◆ Directions:
Can you return the records below exactly as they stand, but only from the first line through the one with "bunny toy in this image?"?
Given data START
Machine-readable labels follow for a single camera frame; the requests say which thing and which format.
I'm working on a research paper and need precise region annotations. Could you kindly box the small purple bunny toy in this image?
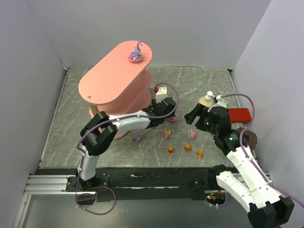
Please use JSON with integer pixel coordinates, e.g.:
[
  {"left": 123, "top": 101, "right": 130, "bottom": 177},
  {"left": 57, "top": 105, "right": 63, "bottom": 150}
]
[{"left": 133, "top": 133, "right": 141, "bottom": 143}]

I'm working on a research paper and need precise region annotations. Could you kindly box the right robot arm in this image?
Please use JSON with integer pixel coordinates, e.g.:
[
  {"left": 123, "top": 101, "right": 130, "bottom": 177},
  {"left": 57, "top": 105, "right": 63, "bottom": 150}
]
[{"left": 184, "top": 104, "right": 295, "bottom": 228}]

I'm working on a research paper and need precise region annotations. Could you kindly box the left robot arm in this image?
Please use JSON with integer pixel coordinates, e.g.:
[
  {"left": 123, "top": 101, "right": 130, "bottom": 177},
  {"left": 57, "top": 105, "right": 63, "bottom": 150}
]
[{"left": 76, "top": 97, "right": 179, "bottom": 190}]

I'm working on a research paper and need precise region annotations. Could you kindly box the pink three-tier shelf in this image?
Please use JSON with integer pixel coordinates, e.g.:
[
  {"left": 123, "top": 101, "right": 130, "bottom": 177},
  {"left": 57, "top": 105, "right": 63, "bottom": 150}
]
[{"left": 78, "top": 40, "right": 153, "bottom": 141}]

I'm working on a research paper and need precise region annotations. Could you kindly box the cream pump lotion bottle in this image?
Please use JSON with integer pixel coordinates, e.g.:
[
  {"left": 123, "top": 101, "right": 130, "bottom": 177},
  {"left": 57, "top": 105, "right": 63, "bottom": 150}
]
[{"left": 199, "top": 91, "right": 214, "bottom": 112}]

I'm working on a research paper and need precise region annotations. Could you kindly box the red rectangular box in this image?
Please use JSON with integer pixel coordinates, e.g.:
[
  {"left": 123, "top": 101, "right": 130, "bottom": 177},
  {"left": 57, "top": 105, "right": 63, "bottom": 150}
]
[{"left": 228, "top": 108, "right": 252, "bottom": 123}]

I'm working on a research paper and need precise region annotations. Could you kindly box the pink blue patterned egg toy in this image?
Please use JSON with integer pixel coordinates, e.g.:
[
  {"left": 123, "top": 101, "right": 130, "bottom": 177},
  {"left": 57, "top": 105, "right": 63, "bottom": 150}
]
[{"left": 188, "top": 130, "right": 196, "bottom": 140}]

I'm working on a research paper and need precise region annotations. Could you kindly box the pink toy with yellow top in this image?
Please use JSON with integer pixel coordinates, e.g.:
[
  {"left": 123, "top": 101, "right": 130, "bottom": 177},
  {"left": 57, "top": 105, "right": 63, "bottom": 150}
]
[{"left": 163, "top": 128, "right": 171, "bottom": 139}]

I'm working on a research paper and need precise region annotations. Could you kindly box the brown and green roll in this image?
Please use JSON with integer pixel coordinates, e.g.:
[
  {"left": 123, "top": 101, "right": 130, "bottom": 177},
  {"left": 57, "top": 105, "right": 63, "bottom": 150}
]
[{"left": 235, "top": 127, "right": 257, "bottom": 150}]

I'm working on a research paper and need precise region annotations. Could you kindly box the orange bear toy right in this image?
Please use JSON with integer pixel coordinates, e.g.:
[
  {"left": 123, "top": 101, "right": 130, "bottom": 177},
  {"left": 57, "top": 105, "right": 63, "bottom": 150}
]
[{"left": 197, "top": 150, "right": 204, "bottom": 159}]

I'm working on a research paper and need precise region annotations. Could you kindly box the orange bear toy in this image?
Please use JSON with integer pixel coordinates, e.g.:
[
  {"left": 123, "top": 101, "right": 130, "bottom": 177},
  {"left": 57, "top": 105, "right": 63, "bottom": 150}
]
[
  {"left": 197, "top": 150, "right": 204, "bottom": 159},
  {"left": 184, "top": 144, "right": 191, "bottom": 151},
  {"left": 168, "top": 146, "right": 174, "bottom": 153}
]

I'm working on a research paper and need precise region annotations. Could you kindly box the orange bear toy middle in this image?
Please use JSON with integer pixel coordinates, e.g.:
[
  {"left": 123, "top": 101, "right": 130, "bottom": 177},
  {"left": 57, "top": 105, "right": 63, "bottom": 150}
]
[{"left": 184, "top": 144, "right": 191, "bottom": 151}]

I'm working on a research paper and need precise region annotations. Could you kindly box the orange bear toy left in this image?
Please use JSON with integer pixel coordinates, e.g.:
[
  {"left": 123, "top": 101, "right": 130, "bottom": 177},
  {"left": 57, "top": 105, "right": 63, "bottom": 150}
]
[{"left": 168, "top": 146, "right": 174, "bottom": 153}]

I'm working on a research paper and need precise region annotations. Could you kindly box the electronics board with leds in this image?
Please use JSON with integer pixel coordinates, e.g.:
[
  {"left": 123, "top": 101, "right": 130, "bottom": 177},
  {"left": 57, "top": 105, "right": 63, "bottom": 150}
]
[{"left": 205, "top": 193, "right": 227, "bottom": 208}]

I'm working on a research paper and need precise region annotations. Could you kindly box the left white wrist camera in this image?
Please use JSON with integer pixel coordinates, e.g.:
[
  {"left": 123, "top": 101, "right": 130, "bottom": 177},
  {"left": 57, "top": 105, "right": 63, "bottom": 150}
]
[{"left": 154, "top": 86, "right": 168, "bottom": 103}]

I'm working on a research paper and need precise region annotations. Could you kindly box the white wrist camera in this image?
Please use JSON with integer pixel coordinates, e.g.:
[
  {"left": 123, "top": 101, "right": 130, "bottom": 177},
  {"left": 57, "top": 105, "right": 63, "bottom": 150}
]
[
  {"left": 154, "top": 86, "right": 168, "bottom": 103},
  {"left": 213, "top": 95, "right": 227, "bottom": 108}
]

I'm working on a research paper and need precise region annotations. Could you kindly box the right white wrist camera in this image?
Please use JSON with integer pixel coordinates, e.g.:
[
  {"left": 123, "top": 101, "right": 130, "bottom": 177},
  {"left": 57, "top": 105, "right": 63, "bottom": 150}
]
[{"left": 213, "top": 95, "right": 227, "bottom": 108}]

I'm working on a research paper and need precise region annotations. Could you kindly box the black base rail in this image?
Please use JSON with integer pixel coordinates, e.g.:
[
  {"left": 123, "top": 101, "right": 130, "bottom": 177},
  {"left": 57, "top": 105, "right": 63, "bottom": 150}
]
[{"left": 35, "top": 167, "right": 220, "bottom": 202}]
Given data END
◆ Written solution:
Machine-readable labels follow for a single camera frame; the requests say which thing and which format.
I'm working on a research paper and need precise region annotations. Could you kindly box the small purple bunny toy in this image?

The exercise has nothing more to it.